Eighth grader Winston Cornish was awarded the first place overall trophy in the Junior Division for his project entitled “Going to the Light: Part 2.” He tested different types of light bulbs of the same wattage to see which one would attract the fewest mosquitoes.
Eighth grader Braxton Sizemore was awarded the second place overall trophy in the Junior Division for his project entitled "The Effects of Constant Stimulus (Sound) on the Common Behavior of Zebrafish (Danio rerio)."
Junior Division ribbons include: 1st place - Winston Cornish, Elijah Humphries, Braxton Sizemore; 2nd place - Caroline Bass, Kendall Cullison, Nicholas Hall, Emily Sumner, Jocelyn Watson, Clyde Allen, Mallory Fletcher, Madeline Gainous, Tian Green, Carsyn Kelley, Isabella Pozo, Julianna Watson, Abigale White; 3rd place - Garrett Ledford, Arlisha Madison, Will Roberts, Jay Sanders, Thomas Butler, Maylon Cochran, Emmy Hayes, Corey Smith
Senior Division ribbons include: 1st place - Keisha Patel, Claudia White, Braxton Beckham; 2nd place - Sophie Barnes, Emily Dixon, Dane Dyksterhouse, Mason Wilson, Latatyana Hadley, Erin Quick, Morgan Savatgy; and 3rd place - Clayton Salter.
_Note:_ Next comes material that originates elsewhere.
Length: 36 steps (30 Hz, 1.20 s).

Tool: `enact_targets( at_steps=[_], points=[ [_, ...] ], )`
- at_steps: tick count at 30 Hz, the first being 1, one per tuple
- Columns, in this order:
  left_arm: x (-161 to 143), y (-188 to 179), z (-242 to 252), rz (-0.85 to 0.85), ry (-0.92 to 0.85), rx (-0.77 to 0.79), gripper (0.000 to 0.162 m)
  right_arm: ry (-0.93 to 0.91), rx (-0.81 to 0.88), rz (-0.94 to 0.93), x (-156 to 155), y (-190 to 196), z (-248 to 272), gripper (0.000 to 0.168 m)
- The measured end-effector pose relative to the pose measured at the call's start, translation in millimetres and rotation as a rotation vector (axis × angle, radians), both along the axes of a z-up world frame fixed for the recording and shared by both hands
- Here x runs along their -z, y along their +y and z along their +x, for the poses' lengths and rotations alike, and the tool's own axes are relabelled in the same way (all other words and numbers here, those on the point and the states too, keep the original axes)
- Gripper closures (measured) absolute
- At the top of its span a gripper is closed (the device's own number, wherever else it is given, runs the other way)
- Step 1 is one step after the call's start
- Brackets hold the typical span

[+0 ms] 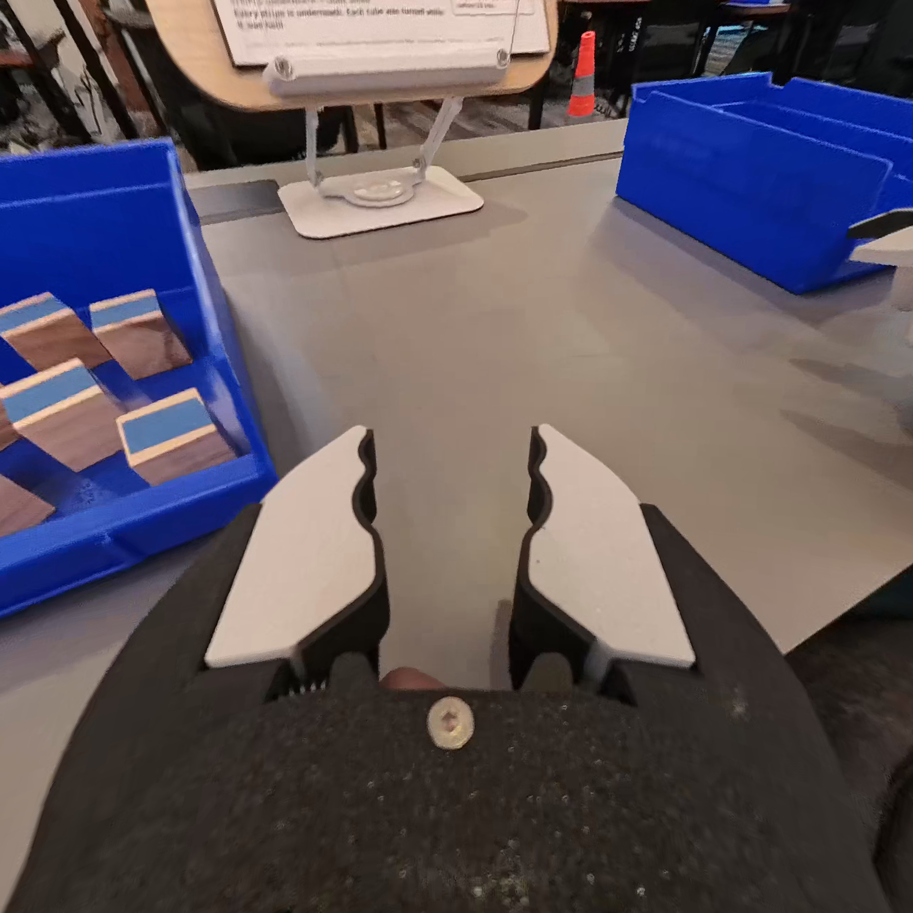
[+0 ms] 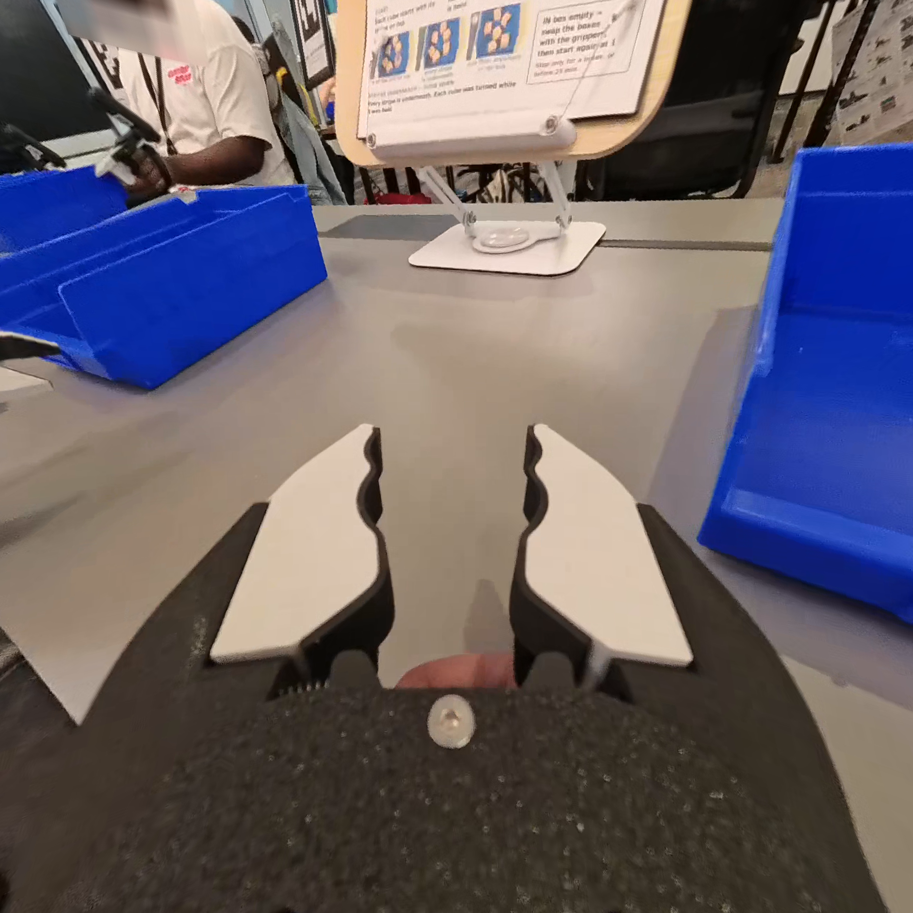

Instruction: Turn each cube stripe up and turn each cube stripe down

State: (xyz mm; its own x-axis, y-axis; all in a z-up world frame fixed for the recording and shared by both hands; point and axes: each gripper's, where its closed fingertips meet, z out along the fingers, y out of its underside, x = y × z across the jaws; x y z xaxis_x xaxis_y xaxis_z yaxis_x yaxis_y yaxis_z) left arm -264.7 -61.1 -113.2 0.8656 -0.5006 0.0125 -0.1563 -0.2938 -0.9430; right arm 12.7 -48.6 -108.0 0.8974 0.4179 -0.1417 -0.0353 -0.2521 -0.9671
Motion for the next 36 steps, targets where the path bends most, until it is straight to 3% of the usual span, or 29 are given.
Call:
enact_targets(
  at_steps=[8,25,29,32,36],
  points=[
    [10.9,4.2,-3.3,-0.138,-0.163,0.023,0.104,-0.032,0.025,0.029,-1.8,-0.5,2.8,0.116],
    [13.2,0.1,0.1,-0.140,-0.088,0.057,0.103,-0.018,0.022,0.008,0.5,-0.1,3.2,0.122],
    [-21.4,-12.0,-15.8,-0.070,0.003,0.138,0.102,-0.030,0.024,-0.006,2.6,-0.9,1.0,0.124],
    [-41.0,-11.8,-56.2,-0.024,0.266,0.202,0.107,-0.045,0.010,-0.006,3.4,-1.5,-1.9,0.125],
    [-41.4,17.8,-99.1,-0.119,0.630,0.318,0.103,-0.052,-0.007,-0.005,3.5,-2.6,-5.0,0.125]
  ],
)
The top winners at the Regional Science Fair then go on to compete in the state competition. Students who go to the Georgia Science and Engineering Fair have the chance to share their original research with top scientists and to compete for awards and scholarships. The following students were invited to compete at the Georgia Science and Engineering Fair at the University of Georgia in March: Braxton Sizemore, Braxton Beckham, Elijah Humphries, Claudia White, Keisha Patel, Winston Cornish, and Abigale White. Alternates for state competition are: Clyde Allen and Dane Dyksterhouse.
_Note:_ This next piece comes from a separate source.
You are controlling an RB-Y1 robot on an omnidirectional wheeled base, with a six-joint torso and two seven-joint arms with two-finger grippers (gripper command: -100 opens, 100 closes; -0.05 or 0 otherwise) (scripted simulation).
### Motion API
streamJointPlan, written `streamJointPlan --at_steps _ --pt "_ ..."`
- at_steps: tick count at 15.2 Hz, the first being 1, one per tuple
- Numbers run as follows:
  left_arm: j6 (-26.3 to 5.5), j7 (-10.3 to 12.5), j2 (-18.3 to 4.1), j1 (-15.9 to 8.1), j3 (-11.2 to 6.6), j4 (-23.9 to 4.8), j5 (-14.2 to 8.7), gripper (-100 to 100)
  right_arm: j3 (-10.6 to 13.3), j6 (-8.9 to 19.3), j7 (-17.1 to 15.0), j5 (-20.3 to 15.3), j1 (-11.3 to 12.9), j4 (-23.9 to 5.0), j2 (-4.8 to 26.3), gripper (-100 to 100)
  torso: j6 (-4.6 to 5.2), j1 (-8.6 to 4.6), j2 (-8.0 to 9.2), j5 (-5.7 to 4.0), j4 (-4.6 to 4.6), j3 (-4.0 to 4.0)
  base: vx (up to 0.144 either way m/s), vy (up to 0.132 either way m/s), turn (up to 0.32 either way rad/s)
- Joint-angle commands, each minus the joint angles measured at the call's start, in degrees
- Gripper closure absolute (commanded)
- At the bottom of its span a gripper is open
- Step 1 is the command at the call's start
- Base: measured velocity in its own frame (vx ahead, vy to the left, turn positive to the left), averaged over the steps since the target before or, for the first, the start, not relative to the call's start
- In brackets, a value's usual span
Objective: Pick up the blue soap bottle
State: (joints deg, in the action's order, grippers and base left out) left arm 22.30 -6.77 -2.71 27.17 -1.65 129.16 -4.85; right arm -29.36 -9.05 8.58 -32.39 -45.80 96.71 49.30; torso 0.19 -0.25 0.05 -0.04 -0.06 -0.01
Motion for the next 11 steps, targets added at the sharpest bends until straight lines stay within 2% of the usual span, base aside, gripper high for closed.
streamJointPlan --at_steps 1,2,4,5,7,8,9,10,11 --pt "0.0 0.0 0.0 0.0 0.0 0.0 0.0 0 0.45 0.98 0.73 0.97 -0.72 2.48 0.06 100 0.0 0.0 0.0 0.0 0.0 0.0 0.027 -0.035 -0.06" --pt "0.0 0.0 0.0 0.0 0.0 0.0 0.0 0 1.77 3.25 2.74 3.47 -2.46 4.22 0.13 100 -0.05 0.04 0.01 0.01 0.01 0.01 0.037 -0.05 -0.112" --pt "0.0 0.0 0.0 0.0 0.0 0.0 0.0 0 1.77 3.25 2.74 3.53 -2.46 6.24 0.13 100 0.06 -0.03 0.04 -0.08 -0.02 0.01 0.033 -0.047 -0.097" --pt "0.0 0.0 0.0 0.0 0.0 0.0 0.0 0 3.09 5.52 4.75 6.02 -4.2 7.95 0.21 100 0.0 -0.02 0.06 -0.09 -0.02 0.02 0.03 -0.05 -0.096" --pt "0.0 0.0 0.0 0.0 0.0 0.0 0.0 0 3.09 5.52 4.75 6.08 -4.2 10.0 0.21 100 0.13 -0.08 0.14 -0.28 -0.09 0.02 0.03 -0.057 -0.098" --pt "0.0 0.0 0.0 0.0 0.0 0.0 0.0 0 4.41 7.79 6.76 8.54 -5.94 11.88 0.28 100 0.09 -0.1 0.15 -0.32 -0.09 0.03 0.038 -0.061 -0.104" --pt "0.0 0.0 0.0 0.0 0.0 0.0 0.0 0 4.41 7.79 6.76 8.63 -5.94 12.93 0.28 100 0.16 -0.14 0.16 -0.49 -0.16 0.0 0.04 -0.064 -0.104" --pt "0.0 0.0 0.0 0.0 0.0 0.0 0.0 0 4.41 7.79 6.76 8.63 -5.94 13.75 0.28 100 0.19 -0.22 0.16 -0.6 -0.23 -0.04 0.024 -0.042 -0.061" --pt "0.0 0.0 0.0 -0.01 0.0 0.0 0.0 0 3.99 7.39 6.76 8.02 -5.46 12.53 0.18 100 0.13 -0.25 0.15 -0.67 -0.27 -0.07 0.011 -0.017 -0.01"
All Scholars Academy sixth, seventh, eighth, and ninth graders as well as MacIntyre Park Middle Schools AIMS students are required to complete a science fair project through their science classes. Preparation for the annual school-level academic competition began during the first weeks of school and culminated in December at the Thomasville City Schools Science Fair. Guests from surrounding schools and institutions served as judges at the fair.
All of the students’ projects were due a week before the local competition to allow time for class presentations, corrections, and grading before the competition. The date for the school-level competition was prior to Winter Break to facilitate transition and preparation for the Regional Science Fair competition in Tifton.
Science Fair is a competition that lets students showcase their original research, compete for awards, and meet and talk to professional scientists. Science Fair prepares students for success in the world by helping them transition into becoming problem solvers, critical thinkers, reflective learners, and influential members of their communities.
"The science fair provides a great opportunity for students to engage in a project that focuses on their own interests. Learning to manage a project of this size and scope requires students to be organized and plan ahead, and those are two skills all students need before moving on to greater things," said Jonathan Ariail, Scholars Academy Physical Science, AP Physics, and AP Environmental Science instructor as well as Director of the Thomasville City Schools Science Fair.
Scholars Academy seventh grade Life Science and high school Anatomy and Physiology instructor Christie Ariail helps students manage their time on the long-term project, which can be a learning experience for the younger students.
“Science Fair is good for competitive students because it’s an academic competition against peers with the same interests,” said Christie Ariail.
Scholars Academy Physical Science, Chemistry, and Advanced Placement Chemistry instructor Bethany Hayes says that when she gets students in the eighth grade, they are in their third year of competing and are prepared to succeed.
“Students come up with brilliant ideas for topics they are interested in, but some of those topics can’t realistically be tested. I try to guide them to pick a topic that is testable,” added Hayes.